今までいろいろな車に乗りましたが、今でも魅力的だと思うのがEK9のシビックRです。これでドアがあと2枚あって、リアワイパーがついていたらまた新車で買ってもいいと思うぐらい。それぐらいどこもかしこも魅力的な車なんですが、一番誰でもわかりやすいのがこの車のエンジンでしょう。
SiRのB16Aに数々の高回転対策(専用部品の採用や手作業のポート研磨など)を施すことで、1600ccの量産車としては十分高性能なB16Aの170ps/16.0kmgから185ps/16.3kgmまで出力を向上させ、8400rpmからレッドゾーンということになっていますが、実際にリミッターが働くのが9000rpm(以上)で、そこまでまったく問題なくシュイーンと回ってしまいます。ギア比がベースのSiRとまったく共通なのですが、例えば8400rpmでシフトアップすると、1→2速の場合VTECが一瞬低回転側に入ってしまってもどかしいのですが、9000rpmまで引っぱると全ギアVTECが高回転側のままでシフトアップできるんですね。
VTECが低回転側のときブーンと普通の音をたてていたのが、高回転側になるとまったく別世界の機械的な音を文字通り撒き散らしながら、パワーもレスポンスもまったく変わります。高速道路を3速と4速を切り替えながら走っていると、もうこのままどうなってもいいような気持ちになります。麻薬ですね。
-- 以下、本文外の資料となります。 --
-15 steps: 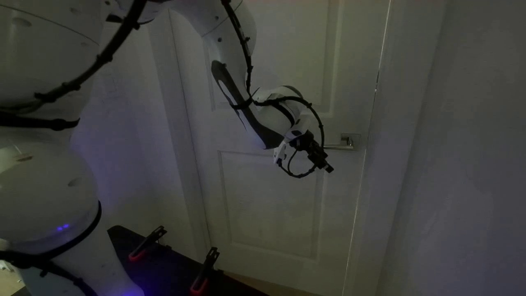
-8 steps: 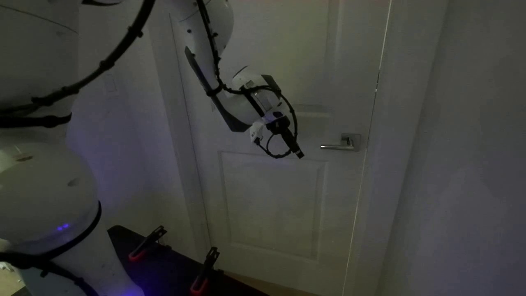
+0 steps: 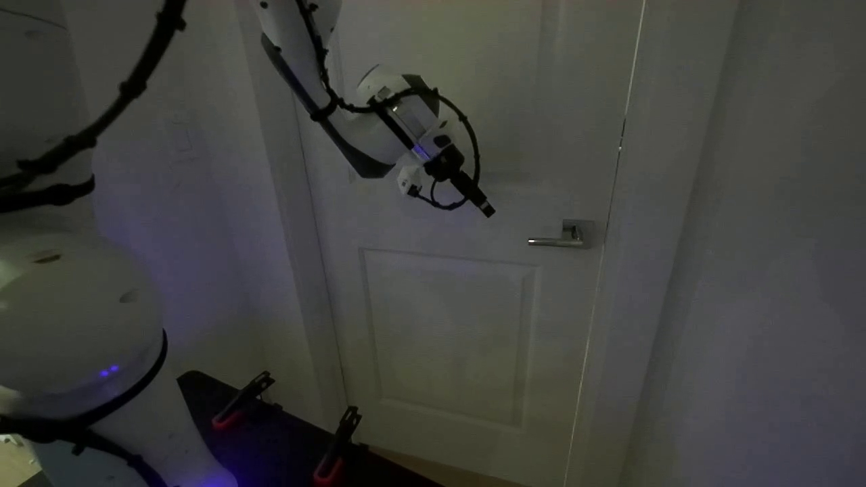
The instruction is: Close the door
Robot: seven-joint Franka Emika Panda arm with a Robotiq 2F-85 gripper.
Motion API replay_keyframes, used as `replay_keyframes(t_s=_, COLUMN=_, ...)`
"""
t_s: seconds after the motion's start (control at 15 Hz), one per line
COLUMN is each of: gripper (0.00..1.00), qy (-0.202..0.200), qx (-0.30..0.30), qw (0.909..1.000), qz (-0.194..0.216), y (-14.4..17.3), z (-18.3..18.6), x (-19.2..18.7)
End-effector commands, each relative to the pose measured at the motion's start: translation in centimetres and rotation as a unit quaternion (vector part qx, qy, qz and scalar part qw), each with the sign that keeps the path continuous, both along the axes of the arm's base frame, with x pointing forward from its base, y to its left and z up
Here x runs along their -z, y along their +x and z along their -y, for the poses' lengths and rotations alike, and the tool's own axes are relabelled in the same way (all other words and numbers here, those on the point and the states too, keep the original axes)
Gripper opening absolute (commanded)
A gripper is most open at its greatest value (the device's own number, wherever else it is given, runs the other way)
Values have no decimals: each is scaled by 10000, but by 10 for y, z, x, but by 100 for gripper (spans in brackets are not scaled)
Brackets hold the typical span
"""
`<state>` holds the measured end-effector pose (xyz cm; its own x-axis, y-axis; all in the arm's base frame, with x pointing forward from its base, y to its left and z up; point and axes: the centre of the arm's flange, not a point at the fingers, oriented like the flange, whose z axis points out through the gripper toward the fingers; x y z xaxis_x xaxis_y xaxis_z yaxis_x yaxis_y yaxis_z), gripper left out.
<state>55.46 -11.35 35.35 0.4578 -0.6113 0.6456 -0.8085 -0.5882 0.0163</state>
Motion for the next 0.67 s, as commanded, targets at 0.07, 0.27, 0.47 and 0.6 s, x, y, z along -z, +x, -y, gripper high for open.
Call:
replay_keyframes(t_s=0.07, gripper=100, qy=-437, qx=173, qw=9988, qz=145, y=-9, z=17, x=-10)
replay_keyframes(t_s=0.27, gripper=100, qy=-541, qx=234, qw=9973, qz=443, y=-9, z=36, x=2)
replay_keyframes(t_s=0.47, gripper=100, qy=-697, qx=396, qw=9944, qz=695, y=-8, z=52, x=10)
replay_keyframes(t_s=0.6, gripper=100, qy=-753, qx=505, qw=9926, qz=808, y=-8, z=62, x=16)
山道では2速(と3速)になりますが、実はあまり面白くありません。そもそもサーキット用の固い足(特に後ろが固い)のせいで、一般道だと跳ねちゃうんですね。高速道路でも、強いブレーキを踏むと路面のうねりでリアが不安定になるぐらいですから。そこで、トラクション能力は十分なので、立ち上がりを楽しむことになるのですが、そうすると2速に入れたままでVTECの切り替わりを楽しむ方向に興味が移ります。それはそれで面白いのですが、やっぱり変速(シフトタップ・シフトダウン)も楽しみたい。
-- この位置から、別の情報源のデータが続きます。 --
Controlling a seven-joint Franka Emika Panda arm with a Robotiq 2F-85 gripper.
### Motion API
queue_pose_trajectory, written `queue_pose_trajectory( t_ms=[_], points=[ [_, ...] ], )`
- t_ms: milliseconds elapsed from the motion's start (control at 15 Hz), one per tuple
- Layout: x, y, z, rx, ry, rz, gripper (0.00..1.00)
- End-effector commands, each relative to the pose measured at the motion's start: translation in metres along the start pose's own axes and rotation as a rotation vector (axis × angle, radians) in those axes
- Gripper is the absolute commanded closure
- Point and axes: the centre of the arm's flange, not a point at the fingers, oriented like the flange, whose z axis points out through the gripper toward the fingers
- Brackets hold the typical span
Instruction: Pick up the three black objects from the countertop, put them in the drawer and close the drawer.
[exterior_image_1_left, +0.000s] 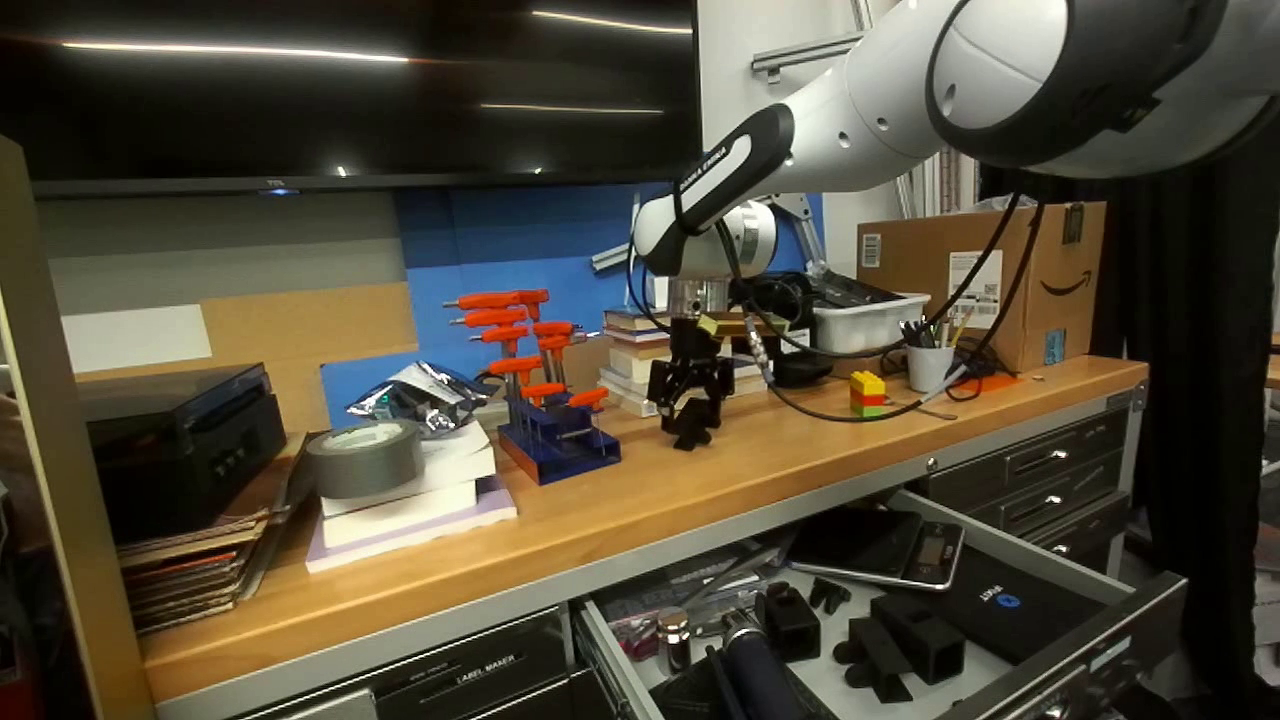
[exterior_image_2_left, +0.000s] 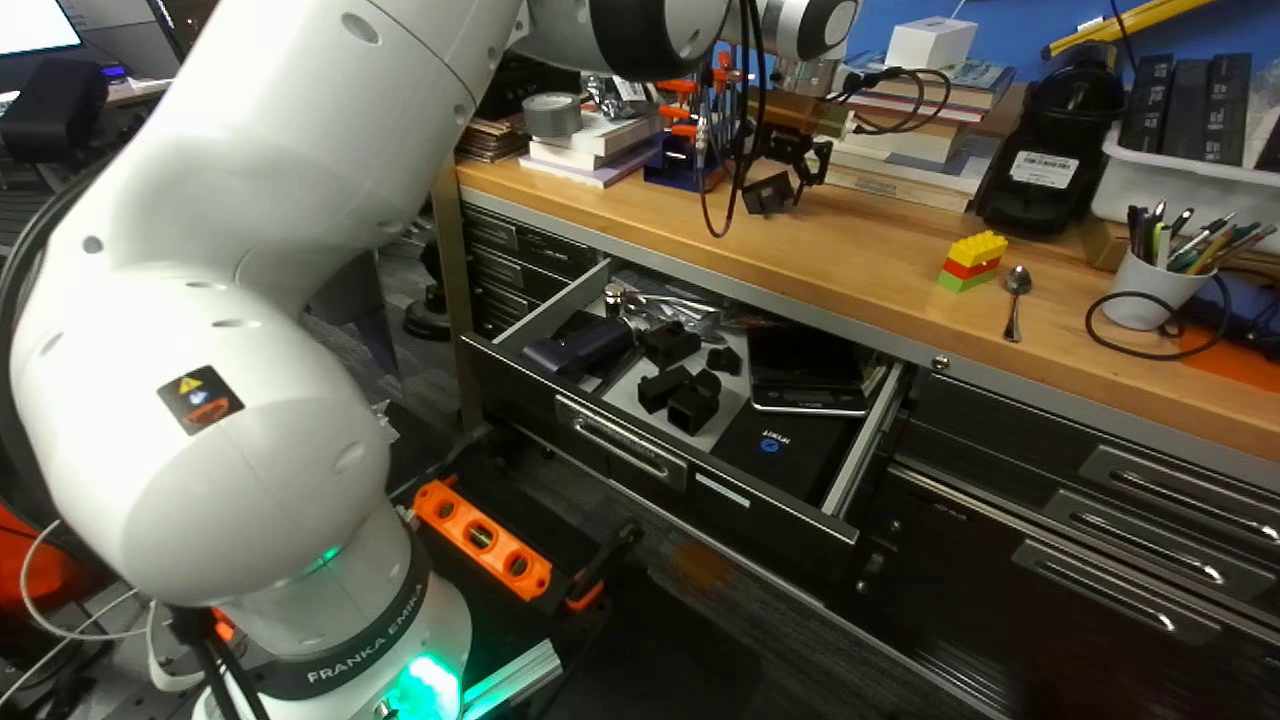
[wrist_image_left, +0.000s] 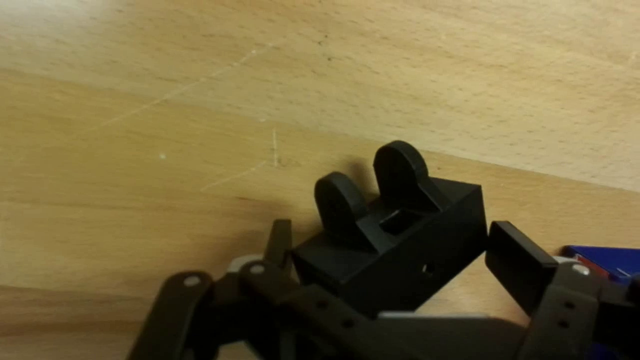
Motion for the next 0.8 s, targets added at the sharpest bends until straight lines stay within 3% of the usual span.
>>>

僕自身クローズドなサーキットは未経験ですが、ノーマルのままだと油温が上がってしまう(オイルが加減速と左右のGのため、オイルパンの中で偏ってしまうから)ので、1周限りのタイムアタック的な走りをすることになるそうですが、足がエンジンに比べて速い(余裕がある)ので、何をやっても安心というか好きなように姿勢を変えられて、サーキット走行の練習にはぴったり(オイルパンにバッフル加工し、できればオイルクーラーをつけるとあとはノーマルのままで十分走れるそうです)だし、それはそれで面白いそうです。
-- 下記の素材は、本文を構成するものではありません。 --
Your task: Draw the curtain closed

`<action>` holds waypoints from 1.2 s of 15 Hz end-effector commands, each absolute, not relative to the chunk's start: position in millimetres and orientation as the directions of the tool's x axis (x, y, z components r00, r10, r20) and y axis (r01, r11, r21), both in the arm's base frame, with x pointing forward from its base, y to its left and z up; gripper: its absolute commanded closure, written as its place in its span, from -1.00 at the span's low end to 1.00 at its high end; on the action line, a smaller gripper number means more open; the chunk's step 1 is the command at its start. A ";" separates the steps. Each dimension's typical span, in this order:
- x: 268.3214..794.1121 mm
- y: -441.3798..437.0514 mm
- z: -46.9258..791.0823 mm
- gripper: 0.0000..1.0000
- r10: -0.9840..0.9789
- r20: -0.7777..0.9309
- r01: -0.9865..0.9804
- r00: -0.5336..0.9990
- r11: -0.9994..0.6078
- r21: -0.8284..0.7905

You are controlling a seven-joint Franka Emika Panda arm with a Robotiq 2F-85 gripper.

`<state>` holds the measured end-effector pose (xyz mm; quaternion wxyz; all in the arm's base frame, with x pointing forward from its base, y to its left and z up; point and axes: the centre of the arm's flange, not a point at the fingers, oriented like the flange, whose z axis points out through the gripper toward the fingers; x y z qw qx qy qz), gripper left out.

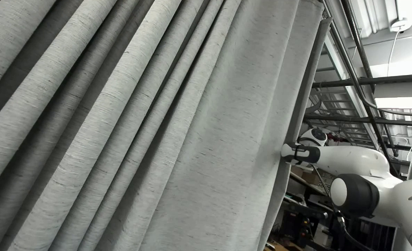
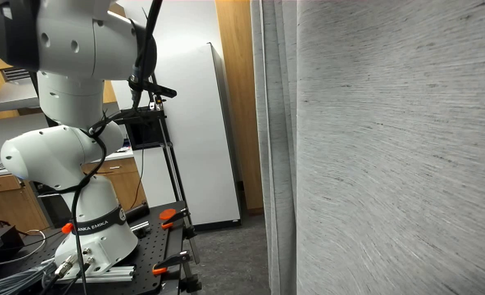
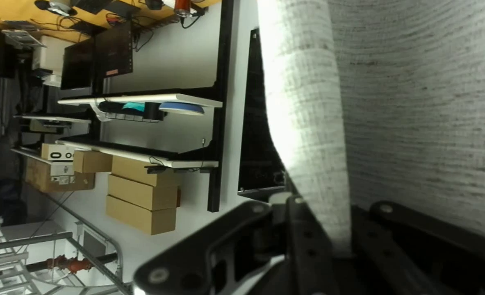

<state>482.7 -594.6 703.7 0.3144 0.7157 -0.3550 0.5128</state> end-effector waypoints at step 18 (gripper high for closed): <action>572.7 -618.7 590.5 -0.14 -0.483 0.769 -0.757 0.418 -0.654 0.000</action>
それにしても、鈴鹿工場の大量生産のラインの脇で手作業のポート研磨とコンロッドのトルク管理を1機1機熟練工の方が行っていたという、1日にたったの50台しか作れない本当に手作りのエンジンで、この車を買うときに販売店の人から「そのことを理解し、本当に欲しい人だけにしか買ってほしくありません」と言われました。客に対してなんという強気の態度かと思うところですが、そういう車があってもいいじゃないですか。200万円で買えるフェラーリやポルシェみたいなものかもしれません。